Skipjack had potential. Under the right conditions, he could be a gold mine. The cyber target was getting more important every day and Skipjack was in a position to give them a lot. She got the sense from Kincaid that up until now, Skipjack had been stalling on them, maybe ultimately ambivalent about betraying his country. That wasn’t uncommon. Assets wanted money and a sympathetic ear but often got cold feet when it came to handing over the goods.

She had resolved that she would only give Russia unproductive assets, ones that wouldn’t do much damage if they were lost, and so she didn’t know what to do about Skipjack. Without him, she only had one name and a minnow at that: not enough to convince the Russians to work with her.

It was a gamble but… Maybe she could warn Skipjack before the Russians came to arrest him. They’d be happy to get the names and it would take time to evaluate them, but by then they’d have already released Richard. There would be damage, but she would try to minimize that.

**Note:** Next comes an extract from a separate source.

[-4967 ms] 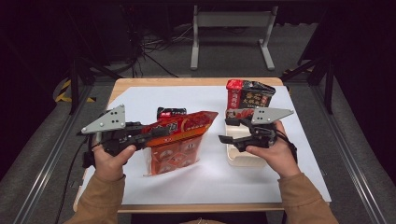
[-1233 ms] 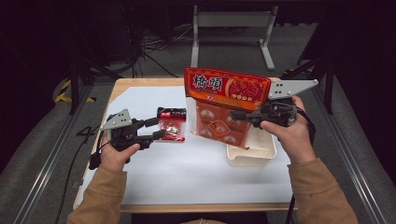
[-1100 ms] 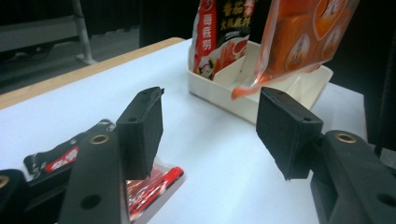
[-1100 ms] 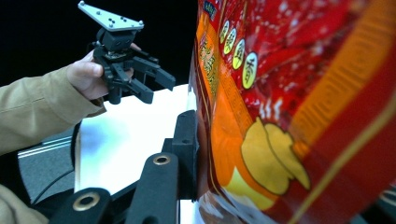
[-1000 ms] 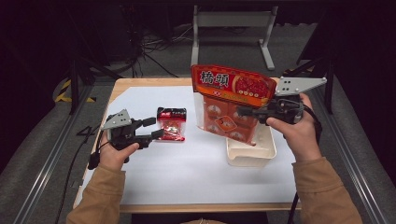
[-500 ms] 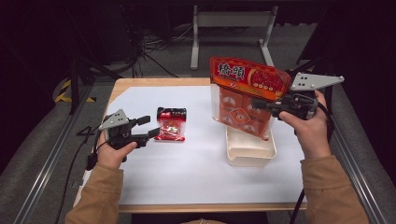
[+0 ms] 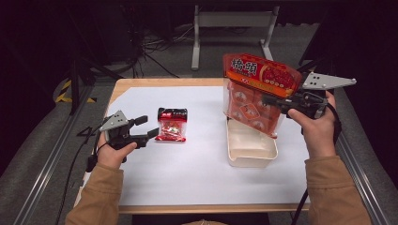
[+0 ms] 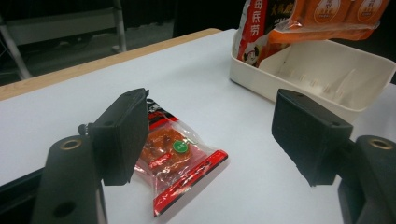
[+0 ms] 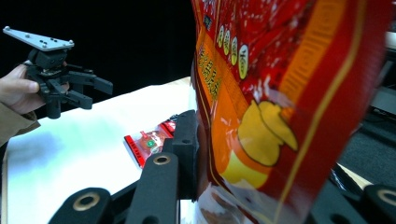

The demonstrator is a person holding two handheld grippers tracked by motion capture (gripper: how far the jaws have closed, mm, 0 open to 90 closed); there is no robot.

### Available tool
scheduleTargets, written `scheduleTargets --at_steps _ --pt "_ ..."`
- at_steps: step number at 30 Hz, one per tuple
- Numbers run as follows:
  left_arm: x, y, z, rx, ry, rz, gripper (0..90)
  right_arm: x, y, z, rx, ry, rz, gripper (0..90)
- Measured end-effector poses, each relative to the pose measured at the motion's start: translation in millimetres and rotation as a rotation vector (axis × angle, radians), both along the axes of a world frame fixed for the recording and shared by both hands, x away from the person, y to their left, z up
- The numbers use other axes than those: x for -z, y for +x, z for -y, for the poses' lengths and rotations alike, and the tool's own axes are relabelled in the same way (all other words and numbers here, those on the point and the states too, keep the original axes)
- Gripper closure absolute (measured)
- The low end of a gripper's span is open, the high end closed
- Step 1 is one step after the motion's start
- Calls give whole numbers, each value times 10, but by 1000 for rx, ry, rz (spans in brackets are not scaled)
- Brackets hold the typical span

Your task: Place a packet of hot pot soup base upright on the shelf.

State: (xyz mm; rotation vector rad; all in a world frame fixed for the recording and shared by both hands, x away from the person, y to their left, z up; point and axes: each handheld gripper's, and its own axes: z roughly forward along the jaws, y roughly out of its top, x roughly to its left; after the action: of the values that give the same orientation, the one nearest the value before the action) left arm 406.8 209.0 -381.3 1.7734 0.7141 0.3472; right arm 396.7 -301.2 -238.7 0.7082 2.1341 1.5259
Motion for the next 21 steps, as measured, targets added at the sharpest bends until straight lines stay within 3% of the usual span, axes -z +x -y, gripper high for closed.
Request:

Two potential names to give to the Russians. She turned both cases over in her mind, trying to be sure she wasn’t overlooking anything, missing an important thread that could lead back to her. Thinking, too, of the consequences for others. For the two reports officers, Westerling and Kincaid, there would be fallout. She felt bad for Westerling, not so much for Kincaid—she had the feeling he’d been hitting on her. It would look bad for Westerling but she’d survive. She’d get a second chance. The assets, Lighthouse and Skipjack, would get it worse. They would bear the brunt. But they would only go to prison. This wasn’t the bad old days of the Soviet Union. Spies weren’t executed or sent to hard labor camps, left to freeze and starve in a Siberian gulag.

In any case, she wouldn’t let it keep her up at night. This was part of the deal when you decided to spy for the enemy. If you didn’t realize the danger, you were a fool. And whatever happened to them was nothing compared with what her husband had suffered. That made her feel better—or at least less bad—about what she had made up her mind to do.

TWENTY-THREE

A good summer day in Washington was like nowhere else in the world. The skies were the clearest blue, the air the perfect balance of cool and warm. Washington’s infamous heat and humidity was nowhere to be seen.

It’s a beautiful day. That’s how I’ll remember it, always, the day I sold out to the Russians.

For two weeks, she faithfully kept an eye out for the signal that would tell her the Russians were ready to meet. That happened yesterday. A chalk mark on the lamppost meant they met the next day at the prearranged time and place. She almost couldn’t believe they had made a decision to proceed so quickly. It was so quick, almost irresponsible. It pleased and frightened her in nearly equal measure.

But it also peeved her, because it was a weekday morning. She had to call in sick to make the meet, even though she resented it. Being a parent, she’d used up too many sick days and vacation days as it was, but someone had to stay home when Brian got a cold or he had to go to the pediatrician. In a way, it was easier since Brian was with the sitter she’d found for the summer. And she was completely confident by now that the Agency wasn’t watching her. Taking a sick day wouldn’t be a trigger.

She noticed as she dressed for the meeting that she couldn’t feel her fingers. It was as though she was having an out-of-body experience, or a stroke. Her mind floated like a helium balloon as she applied her lipstick—Chanel’s Rouge Rebelle—and combed her hair. She’d have thought this would be easier since she’d met with the Russians once, the ice broken, but there was something different about this time. Edgier. Scarier. Like she was about to jump off a bridge.

They were to meet at the National Building Museum, a long brick building in the middle of bustling Gallery Place, with all its shops and restaurants and tourist attractions. Not that she was familiar with any of it. She’d been to the building museum once to see the Smithsonian’s annual crafts show. Otherwise, she never spent time there; downtown D.C. was a swamp of traffic, too much road construction with too little parking. Suburbia was for mothers like her; D.C. was for hipsters and tourists, and never the twain shall meet.